C O M P : Congratulations on the publication of your most recent chapbook, The Orchid in Lieu of a Horse (Seven Kitchens Press, 2024)! It’s a stunning achievement. Readers will recognize your nimble language-play and eccentric pop culture references, but may be surprised by the book’s frequent use of (for lack of a better phrase) devious directness: “I love you I loom you, / I say at the diner.” Considering your longtime engagement with Confessional poetry, how does this chapbook denote a change in your approach to the speaker–reader relationship?

 

Jon Riccio: Thank you for your kind words and for giving my work a home in early issues.

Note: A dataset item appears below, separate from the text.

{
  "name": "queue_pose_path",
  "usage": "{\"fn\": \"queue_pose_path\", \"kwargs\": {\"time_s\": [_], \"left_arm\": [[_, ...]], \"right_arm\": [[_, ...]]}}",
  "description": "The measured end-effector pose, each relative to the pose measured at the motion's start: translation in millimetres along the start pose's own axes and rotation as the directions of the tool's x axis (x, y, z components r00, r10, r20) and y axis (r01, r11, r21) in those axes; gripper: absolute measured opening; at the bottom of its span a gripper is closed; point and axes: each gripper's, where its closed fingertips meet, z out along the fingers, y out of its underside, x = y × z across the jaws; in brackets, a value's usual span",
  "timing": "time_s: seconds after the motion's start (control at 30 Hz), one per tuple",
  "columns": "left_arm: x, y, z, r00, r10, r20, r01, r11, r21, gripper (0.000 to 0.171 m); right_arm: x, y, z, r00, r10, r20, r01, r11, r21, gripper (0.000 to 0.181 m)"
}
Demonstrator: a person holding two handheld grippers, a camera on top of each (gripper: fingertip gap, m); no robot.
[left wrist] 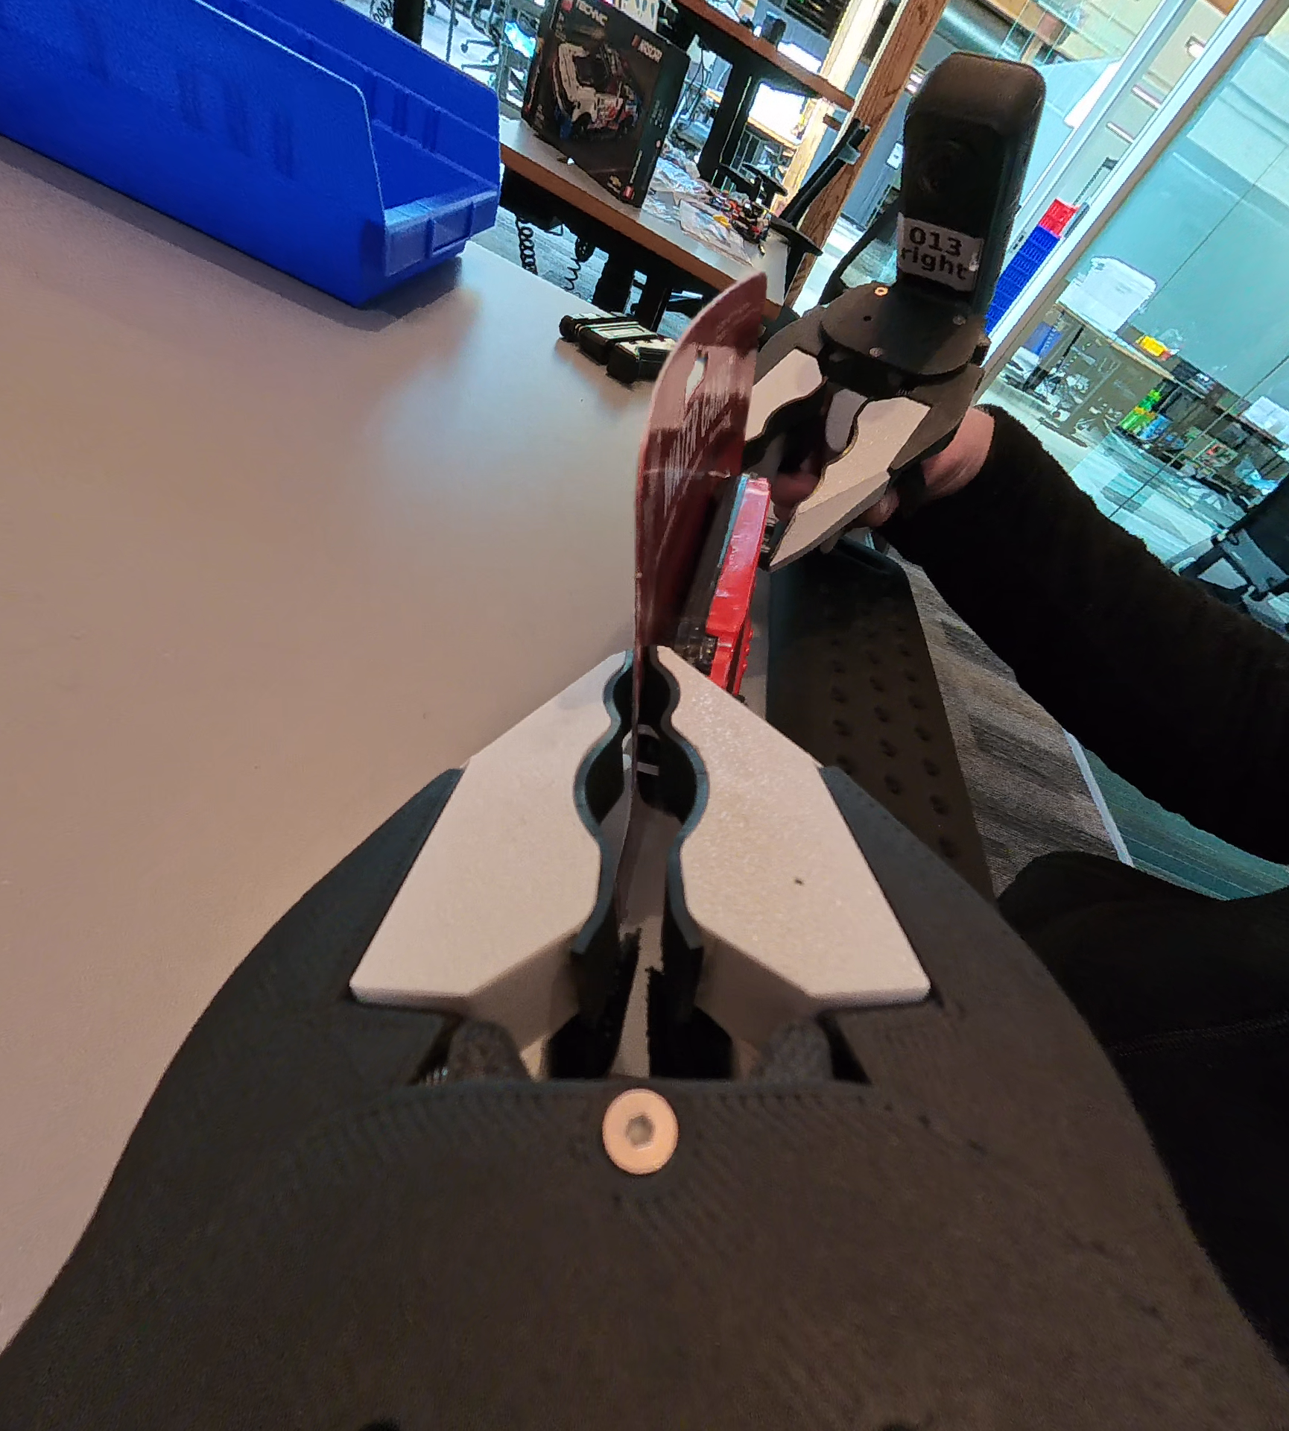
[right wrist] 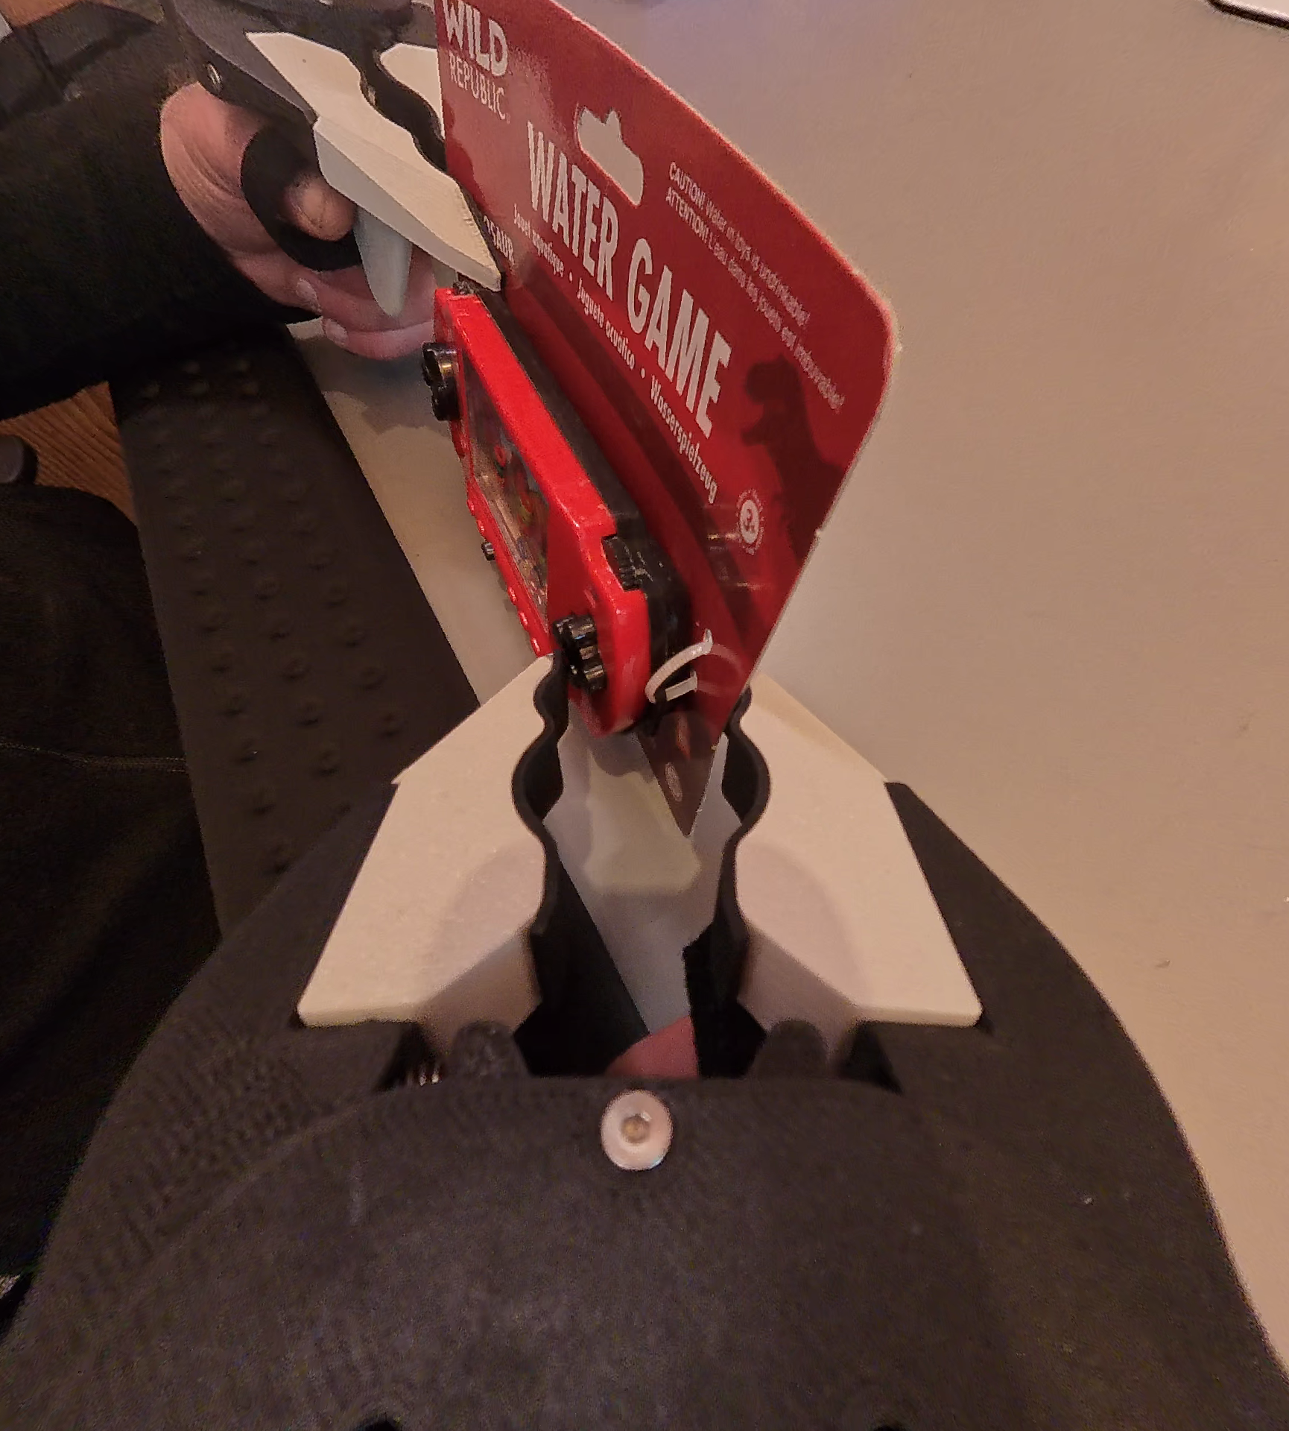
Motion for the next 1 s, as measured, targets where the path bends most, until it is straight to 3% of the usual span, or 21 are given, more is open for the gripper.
{"fn": "queue_pose_path", "kwargs": {"time_s": [1.0], "left_arm": [[9.0, -2.9, -0.1, 0.999, 0.046, 0.003, -0.046, 0.999, 0.008, 0.000]], "right_arm": [[-1.9, 2.8, -0.6, 1.000, -0.014, -0.017, 0.014, 1.000, -0.007, 0.040]]}}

I’m always grateful COMP published pieces that grew out of my “winding down” time in Mississippi. And, resounding thanks to Seven Kitchens Press’s Ron Mohring and Steve Bellin-Oka. Do you also categorize your writing by geographic eras? Such as: Winter-Spring 2020, what was supposed to be my last year living in Hattiesburg, saw me putting the earliest, most intense brain work into what became The Confurreal or Confessional Surrealism manifesto. The previous Fall, I moved from a one-bedroom to two-bedroom apartment and went for cable TV, strictly as a matter of living the old McDonald’s maxim, You deserve a break today. Meanwhile, Fall 2021’s energies were channeled around and in concert with a Visiting Assistant Teaching Professor position at the University of Southern Mississippi. Many a Friday night I headed to my friend Natalie’s house to watch Netflix’s The Chair or, can you believe it, Psycho II? That 2020-2021 windowframe was, for the most part, all about the Confessional paint. Geographic Era-wise, here’s a breakdown of The Orchid in Lieu of a Horse’s poem origins—

 

Arizona Days (2013-2015): “The Patroness Offers You a Drink;” “The Mood Room;” “Follow Up;” “Kerosene;” “Eyelashes;” “Confessional;” and “Tomorrow, the Rubble.”                                                  

 

Mississippi Cluster (2016-2021): “Anne Sexton’s Death, 45 Years Ago Today;” “Ventriloquy Soliloquy;” “The Imp Sitting on My Shoulder Points out This Poem’s Last Word Means to Try;” “Nintendo Villanelle;” “Outside the Atrium;” “Queer-Southern, View of Beef Plant Ramp;” “The Cantos’ Meow;” and “Parenting Wil Wheaton.”   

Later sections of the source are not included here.